Die „Währungsunion“ wurde dann auch expliziter Bestandteil des Maastrichter Vertrages (1992), obwohl es – besonders mit Blickwinkel auf die damals aktuellen Beitrittskandidaten (auch Österreich) – von allen relevanten Entscheidungsträgern in Abrede gestellt wurde, dass die Aufgabe der nationalen monetären Autonomie obligatorischer Bestandteil der EU-Mitgliedschaft wurde.
Dennoch war „Maastricht“ noch keineswegs die formale Grundlage eines Superstaates.
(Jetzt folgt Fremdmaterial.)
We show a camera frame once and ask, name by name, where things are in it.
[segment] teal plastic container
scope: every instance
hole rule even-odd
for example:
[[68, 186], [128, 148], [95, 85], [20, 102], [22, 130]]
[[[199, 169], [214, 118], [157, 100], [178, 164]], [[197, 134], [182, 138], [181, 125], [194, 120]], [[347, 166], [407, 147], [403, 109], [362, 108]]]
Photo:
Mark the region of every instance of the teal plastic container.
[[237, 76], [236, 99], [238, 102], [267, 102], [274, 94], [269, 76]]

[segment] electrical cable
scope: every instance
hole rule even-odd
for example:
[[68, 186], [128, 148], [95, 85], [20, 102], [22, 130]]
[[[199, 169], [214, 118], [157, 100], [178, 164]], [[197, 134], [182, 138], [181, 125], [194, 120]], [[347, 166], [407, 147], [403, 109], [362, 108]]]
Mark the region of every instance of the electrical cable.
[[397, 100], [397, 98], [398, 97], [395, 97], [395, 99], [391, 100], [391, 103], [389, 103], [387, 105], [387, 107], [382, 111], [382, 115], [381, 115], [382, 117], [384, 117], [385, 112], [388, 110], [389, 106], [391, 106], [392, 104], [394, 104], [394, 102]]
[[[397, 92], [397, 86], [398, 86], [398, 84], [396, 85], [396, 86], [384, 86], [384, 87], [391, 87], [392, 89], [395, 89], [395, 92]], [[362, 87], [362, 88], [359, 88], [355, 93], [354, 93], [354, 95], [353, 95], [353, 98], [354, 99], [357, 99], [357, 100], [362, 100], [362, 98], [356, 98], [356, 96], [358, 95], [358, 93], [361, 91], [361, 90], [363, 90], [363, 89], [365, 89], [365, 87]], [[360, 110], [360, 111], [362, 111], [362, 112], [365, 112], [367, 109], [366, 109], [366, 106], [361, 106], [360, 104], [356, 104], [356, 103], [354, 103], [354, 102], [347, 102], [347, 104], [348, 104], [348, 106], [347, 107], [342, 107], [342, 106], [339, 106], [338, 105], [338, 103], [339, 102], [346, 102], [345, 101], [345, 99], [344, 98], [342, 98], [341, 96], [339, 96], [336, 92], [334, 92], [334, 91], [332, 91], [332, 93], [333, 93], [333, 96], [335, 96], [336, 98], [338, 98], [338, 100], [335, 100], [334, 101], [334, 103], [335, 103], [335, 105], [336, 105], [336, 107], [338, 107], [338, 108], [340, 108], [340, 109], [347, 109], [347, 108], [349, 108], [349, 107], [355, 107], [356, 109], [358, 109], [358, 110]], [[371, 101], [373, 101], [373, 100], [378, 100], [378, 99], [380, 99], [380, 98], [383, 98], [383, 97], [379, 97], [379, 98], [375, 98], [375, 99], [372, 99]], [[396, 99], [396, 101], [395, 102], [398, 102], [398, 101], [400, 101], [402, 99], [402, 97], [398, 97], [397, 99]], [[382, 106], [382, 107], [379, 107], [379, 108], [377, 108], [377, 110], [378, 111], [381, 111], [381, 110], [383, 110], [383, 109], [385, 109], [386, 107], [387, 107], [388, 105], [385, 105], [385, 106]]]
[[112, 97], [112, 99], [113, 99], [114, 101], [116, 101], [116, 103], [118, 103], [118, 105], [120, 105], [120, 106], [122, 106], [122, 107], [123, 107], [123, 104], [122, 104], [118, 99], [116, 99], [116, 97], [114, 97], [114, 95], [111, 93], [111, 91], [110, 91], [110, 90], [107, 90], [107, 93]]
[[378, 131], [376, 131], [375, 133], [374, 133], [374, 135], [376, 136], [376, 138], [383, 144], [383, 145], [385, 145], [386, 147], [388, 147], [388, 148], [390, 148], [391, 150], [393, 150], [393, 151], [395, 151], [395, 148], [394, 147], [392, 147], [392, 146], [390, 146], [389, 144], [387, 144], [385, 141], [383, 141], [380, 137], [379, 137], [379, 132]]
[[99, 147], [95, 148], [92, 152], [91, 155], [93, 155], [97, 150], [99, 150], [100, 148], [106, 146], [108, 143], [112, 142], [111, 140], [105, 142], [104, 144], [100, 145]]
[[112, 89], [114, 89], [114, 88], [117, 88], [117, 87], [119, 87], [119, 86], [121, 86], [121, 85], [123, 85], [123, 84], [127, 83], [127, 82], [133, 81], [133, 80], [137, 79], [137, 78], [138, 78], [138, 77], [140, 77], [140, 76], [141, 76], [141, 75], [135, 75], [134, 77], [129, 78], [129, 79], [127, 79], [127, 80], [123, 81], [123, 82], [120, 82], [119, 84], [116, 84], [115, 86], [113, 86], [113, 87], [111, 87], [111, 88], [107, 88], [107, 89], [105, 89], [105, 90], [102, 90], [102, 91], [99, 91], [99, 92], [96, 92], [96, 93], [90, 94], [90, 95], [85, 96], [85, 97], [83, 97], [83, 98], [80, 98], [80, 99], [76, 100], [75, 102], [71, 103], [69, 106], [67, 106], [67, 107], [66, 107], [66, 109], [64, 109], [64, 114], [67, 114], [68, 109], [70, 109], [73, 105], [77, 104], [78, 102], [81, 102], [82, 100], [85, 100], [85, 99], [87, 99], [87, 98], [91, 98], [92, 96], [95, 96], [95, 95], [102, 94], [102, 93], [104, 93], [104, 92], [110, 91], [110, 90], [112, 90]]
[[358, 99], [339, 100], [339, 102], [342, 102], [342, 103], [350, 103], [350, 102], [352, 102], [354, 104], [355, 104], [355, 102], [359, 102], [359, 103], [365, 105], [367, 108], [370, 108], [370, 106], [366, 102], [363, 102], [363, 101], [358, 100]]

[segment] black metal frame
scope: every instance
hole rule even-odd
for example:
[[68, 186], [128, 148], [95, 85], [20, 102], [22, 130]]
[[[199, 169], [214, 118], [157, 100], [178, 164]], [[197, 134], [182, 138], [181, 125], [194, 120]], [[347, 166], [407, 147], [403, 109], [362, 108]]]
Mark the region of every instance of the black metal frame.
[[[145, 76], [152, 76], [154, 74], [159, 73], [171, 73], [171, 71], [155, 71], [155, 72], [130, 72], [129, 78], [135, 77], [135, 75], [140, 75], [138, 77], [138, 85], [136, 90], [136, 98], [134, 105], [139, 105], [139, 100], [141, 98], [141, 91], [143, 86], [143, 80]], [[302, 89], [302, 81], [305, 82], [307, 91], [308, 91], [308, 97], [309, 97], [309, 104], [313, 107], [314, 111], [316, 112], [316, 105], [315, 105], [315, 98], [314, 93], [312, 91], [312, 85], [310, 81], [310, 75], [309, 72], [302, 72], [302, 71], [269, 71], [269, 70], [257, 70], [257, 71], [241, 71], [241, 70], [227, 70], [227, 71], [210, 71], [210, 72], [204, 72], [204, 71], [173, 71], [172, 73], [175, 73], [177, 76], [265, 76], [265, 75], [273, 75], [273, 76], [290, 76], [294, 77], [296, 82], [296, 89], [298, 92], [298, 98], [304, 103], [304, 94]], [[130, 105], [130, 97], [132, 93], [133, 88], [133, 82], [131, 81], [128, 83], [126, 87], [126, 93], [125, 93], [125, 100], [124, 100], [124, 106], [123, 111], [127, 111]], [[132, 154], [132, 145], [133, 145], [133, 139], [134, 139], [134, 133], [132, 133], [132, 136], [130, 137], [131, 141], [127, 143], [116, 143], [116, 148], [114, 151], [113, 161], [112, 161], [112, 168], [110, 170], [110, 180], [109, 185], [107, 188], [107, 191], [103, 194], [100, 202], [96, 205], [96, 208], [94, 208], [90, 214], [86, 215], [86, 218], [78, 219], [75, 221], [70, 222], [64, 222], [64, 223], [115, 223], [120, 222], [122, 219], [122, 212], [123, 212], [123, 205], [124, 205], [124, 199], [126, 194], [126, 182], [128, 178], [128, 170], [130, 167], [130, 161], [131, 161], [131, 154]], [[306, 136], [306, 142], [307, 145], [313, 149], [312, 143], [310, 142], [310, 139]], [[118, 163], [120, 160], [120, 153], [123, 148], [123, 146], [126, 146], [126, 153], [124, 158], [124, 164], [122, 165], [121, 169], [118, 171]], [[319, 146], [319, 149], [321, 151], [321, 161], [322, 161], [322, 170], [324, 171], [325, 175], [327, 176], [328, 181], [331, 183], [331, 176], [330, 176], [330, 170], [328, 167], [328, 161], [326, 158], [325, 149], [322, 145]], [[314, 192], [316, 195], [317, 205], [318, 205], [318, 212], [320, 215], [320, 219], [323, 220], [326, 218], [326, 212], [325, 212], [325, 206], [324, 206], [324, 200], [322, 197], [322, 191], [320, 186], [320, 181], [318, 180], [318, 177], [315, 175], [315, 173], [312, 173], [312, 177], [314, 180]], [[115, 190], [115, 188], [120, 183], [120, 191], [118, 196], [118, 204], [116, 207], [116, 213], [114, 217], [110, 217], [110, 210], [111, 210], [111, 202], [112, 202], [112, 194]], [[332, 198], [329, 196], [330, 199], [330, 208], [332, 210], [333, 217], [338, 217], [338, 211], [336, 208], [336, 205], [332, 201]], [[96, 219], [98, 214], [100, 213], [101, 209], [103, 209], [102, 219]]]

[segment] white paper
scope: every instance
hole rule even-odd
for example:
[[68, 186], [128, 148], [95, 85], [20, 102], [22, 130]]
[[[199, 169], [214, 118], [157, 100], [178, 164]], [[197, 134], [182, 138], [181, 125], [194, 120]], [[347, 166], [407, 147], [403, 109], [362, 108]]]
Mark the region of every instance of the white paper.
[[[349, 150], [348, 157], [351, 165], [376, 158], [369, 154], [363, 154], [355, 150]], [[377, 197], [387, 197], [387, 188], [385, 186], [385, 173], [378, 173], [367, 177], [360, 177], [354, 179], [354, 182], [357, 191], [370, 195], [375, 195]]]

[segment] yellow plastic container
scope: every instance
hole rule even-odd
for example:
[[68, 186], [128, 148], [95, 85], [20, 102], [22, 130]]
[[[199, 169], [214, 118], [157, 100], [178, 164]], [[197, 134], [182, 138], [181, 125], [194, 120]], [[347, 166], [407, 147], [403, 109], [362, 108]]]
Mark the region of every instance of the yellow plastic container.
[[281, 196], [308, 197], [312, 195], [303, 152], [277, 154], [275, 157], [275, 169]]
Das Vertragskonzept sah völlig unterschiedliche Intensitäten der Zusammenarbeit vor und lässt – eher nur bei nachträglicher Lektüre – bloß in Andeutungen und Ansätzen die mögliche Zielsetzung einer Beseitigung nationalstaatlicher Souveränitäten erkennen. Das berühmte 3-Säulen-Modell sieht neben dem klassischen, verbindlichen EG-Bereich (1. Säule) die Gemeinsame Außen- und Sicherheitspolitik GASP (2. Säule) und die Zusammenarbeit im innenpolitischen und Justizbereich (3. Säule) vor. Für die zweite Säule wurde eine gemischte Verantwortung, für die dritte Säule ausdrücklich eine Letztverantwortung und Entscheidungskompetenz der Mitgliedsstaaten definiert.
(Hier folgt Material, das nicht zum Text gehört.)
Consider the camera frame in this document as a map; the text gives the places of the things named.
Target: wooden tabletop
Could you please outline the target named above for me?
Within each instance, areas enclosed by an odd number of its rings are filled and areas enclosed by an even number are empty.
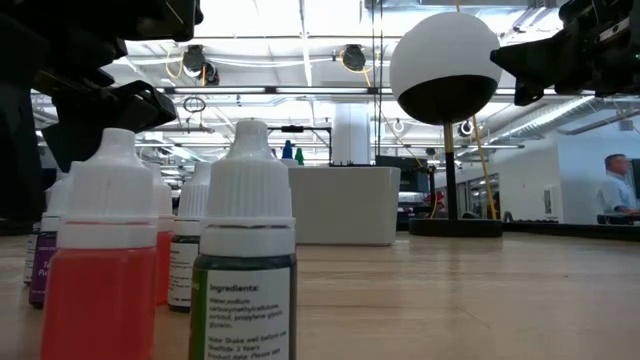
[[[0,238],[1,360],[39,358],[24,247]],[[392,247],[299,247],[298,257],[298,359],[640,358],[635,243],[400,235]],[[186,359],[188,319],[158,308],[156,360]]]

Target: bottle label
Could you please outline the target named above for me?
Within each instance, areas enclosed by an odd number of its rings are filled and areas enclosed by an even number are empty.
[[[196,257],[198,244],[171,244],[169,305],[191,306],[191,276]]]
[[[291,268],[194,276],[189,360],[289,360]]]
[[[42,232],[36,242],[36,252],[33,258],[33,276],[31,277],[31,289],[29,289],[29,302],[42,304],[47,289],[47,277],[51,257],[56,252],[56,232]]]
[[[24,263],[24,282],[31,282],[31,273],[33,272],[33,256],[36,252],[36,241],[40,232],[40,223],[33,224],[32,235],[27,240],[27,258]]]

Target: dropper bottle
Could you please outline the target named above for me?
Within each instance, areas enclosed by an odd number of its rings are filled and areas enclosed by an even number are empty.
[[[105,129],[73,171],[44,307],[41,360],[148,360],[153,352],[156,218],[135,135]]]
[[[171,212],[171,187],[162,181],[160,165],[145,163],[153,172],[153,211],[158,217],[158,268],[156,281],[156,305],[167,303],[169,292],[169,262],[171,259],[171,240],[173,239],[174,216]]]
[[[80,162],[72,162],[69,174],[56,181],[47,190],[51,197],[47,205],[47,211],[42,214],[41,230],[36,240],[33,257],[31,288],[29,289],[29,304],[36,309],[42,309],[44,306],[51,257],[56,251],[60,217],[66,212],[69,193],[73,186],[73,168],[77,164],[80,164]]]
[[[193,177],[180,192],[175,235],[171,241],[169,310],[188,313],[191,309],[191,275],[200,246],[200,221],[207,214],[211,163],[197,162]]]
[[[212,165],[189,360],[296,358],[295,219],[288,170],[267,134],[262,122],[238,122],[229,153]]]

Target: light blue shirt
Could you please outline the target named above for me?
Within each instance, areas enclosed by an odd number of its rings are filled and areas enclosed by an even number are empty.
[[[603,214],[616,213],[615,208],[618,206],[627,209],[635,209],[637,206],[633,191],[624,177],[609,171],[598,191],[598,202]]]

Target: metal pole
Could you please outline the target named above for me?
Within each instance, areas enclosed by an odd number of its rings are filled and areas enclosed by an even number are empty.
[[[444,122],[444,155],[447,173],[447,210],[449,220],[458,219],[458,200],[456,198],[456,164],[453,157],[453,124]]]

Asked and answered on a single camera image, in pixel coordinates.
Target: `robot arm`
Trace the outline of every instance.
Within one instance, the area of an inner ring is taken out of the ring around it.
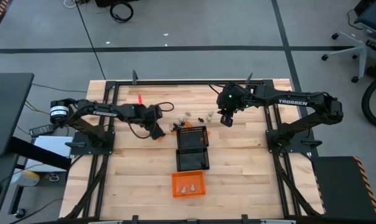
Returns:
[[[319,124],[337,124],[343,119],[342,104],[327,93],[301,93],[294,91],[276,90],[267,85],[248,85],[246,88],[237,84],[228,84],[217,97],[217,105],[221,109],[221,123],[231,127],[233,114],[238,110],[255,106],[271,106],[284,104],[307,106],[315,110],[291,124],[283,123],[278,128],[276,142],[282,146],[289,144],[296,133],[307,130]]]
[[[71,126],[87,134],[90,140],[101,146],[106,141],[106,133],[103,126],[93,126],[81,119],[85,115],[107,116],[118,118],[129,125],[138,124],[145,130],[150,131],[150,136],[153,139],[165,135],[157,123],[157,120],[163,117],[159,105],[151,105],[148,108],[141,104],[114,106],[97,103],[96,101],[74,100],[71,98],[51,102],[50,121],[52,124],[57,124],[60,127]]]

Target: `black cable coil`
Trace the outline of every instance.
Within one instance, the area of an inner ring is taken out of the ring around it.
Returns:
[[[117,14],[114,14],[113,13],[113,9],[117,6],[117,5],[120,5],[120,4],[123,4],[125,5],[129,10],[130,10],[130,16],[127,17],[126,19],[123,19],[121,18],[119,15]],[[127,2],[125,1],[115,1],[112,5],[111,5],[111,8],[110,8],[110,13],[111,13],[111,17],[114,21],[118,22],[118,23],[125,23],[127,21],[129,21],[133,15],[134,15],[134,10],[133,10],[133,7],[131,7],[130,4],[128,4]]]

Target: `orange container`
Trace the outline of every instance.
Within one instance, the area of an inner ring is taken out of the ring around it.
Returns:
[[[205,173],[202,170],[173,173],[171,174],[171,186],[173,198],[204,196],[206,195]]]

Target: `wooden table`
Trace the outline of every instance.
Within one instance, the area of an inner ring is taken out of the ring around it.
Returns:
[[[273,81],[276,89],[291,90],[288,79]],[[87,99],[102,101],[104,89],[105,81],[91,81]],[[126,123],[115,120],[115,149],[106,173],[101,220],[130,220],[133,215],[139,215],[140,220],[240,219],[241,214],[248,214],[249,218],[283,217],[275,167],[267,150],[262,108],[235,114],[231,128],[220,124],[217,113],[211,122],[204,123],[211,132],[210,170],[205,171],[207,195],[173,199],[171,174],[177,171],[177,140],[170,132],[172,123],[189,111],[189,121],[194,126],[203,125],[197,118],[206,120],[209,111],[218,110],[217,94],[207,85],[126,85],[119,89],[117,104],[137,103],[138,95],[142,95],[145,105],[170,101],[175,109],[158,120],[166,133],[162,141],[138,139]],[[280,105],[280,113],[282,122],[299,119],[295,106]],[[271,117],[276,127],[273,114]],[[85,119],[91,124],[99,121],[97,116]],[[138,126],[133,128],[141,136],[148,134]],[[297,188],[314,209],[323,213],[310,160],[301,154],[290,154],[290,159]],[[92,156],[83,156],[71,168],[60,217],[71,211],[86,190],[91,161]],[[286,186],[285,189],[293,214],[291,196]],[[95,199],[94,193],[90,215]]]

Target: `black mesh basket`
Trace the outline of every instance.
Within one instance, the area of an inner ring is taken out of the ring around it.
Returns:
[[[206,126],[177,129],[178,149],[196,149],[209,146]]]
[[[207,148],[177,149],[177,171],[210,169]]]

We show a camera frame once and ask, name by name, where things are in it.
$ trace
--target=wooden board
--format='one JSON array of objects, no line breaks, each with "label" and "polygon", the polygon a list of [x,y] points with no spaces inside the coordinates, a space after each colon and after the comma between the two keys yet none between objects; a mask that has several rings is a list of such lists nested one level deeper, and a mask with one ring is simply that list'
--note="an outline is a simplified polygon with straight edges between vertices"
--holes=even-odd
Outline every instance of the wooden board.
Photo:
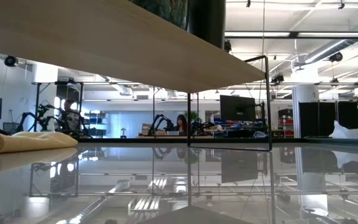
[{"label": "wooden board", "polygon": [[127,0],[0,0],[0,53],[187,93],[264,79]]}]

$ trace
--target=long dark hair
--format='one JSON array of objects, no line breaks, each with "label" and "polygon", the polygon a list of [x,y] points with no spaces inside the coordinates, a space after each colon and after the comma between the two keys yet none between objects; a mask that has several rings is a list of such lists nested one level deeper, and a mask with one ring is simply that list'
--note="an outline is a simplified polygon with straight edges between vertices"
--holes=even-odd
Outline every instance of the long dark hair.
[{"label": "long dark hair", "polygon": [[178,130],[179,130],[178,120],[181,120],[181,122],[182,122],[183,132],[187,133],[187,119],[186,119],[185,115],[180,114],[178,116],[178,118],[177,118],[177,127],[178,127]]}]

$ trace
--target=glass tabletop
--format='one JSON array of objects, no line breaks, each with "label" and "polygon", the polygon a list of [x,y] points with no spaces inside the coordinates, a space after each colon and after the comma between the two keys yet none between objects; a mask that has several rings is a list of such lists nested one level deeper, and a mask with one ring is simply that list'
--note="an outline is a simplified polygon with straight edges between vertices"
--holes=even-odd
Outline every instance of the glass tabletop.
[{"label": "glass tabletop", "polygon": [[358,223],[358,147],[79,144],[0,154],[0,223],[172,221]]}]

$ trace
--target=black monitor
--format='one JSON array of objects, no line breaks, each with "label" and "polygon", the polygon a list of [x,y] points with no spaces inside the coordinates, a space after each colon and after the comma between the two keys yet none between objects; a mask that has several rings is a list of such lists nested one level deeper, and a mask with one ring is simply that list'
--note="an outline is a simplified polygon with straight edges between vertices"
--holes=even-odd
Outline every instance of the black monitor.
[{"label": "black monitor", "polygon": [[255,121],[255,99],[221,95],[221,119],[232,121]]},{"label": "black monitor", "polygon": [[14,134],[16,132],[17,127],[19,126],[19,123],[10,123],[10,122],[3,122],[3,129],[5,132],[9,134]]}]

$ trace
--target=woman
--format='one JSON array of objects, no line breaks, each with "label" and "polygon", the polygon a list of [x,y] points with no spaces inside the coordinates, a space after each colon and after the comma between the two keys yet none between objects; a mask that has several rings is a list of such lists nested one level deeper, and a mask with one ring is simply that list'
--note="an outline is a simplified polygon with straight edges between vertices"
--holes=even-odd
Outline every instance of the woman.
[{"label": "woman", "polygon": [[187,120],[185,115],[181,114],[178,116],[175,131],[179,131],[179,135],[187,135]]}]
Der Bereich Sozialpolitik wurde nur als Absichtserklärung beziehungsweise Grundsatzleitlinie im Rahmen eines Zusatzprotokolls erfasst, der Kulturbereich nur unverbindlich angesprochen. Insbesondere die Segmente Familie/Familienpolitik, Religionsrecht, Einwanderung, Schulpolitik/Ausbildung sowie das Strafrecht blieben von der „europäischen Harmonisierung“ ausgenommen. Nachdem diese Bereiche die entscheidenden politischen Determinanten der Kulturordnung sind, waren damit die Weichen einer kontinentübergreifenden Kulturrevolution vorerst noch nicht endgültig gestellt.
Dies sollte sich mit den EU-Vertragswerken der darauffolgenden Jahre dramatisch ändern.
Der Amsterdamer Vertrag als ideologische Wegmarke
Der Vertrag von Amsterdam (1997) etablierte in seinem berühmten Artikel 13 eine alles umfassende „Antidiskriminierungsagenda“. Bekämpft werden sollten ab sofort alle „Diskriminierungen aufgrund des Geschlechts, der Rasse, der ethnischen Herkunft, der Religion oder der Weltanschauung, einer Behinderung, des Alters oder des sexuellen Ausrichtung“. Mit der Dogmatisierung des Begriffs „Diskriminierung“ wurde eine mächtige Waffe zur Zerstörung jeder Kulturtradition in Stellung gebracht, die auf dem Bestehenden und Gewachsenen, auf etablierter Normalität, auf Mehrheitsmeinung, auf Differenzierung und objektiver Ungleichheit sowie auf der Unterschiedlichkeit und Ungleichwertigkeit von wirtschaftlichen Leistungsbeiträgen und sozialen bzw. kulturellen Handlungsfolgen beruht.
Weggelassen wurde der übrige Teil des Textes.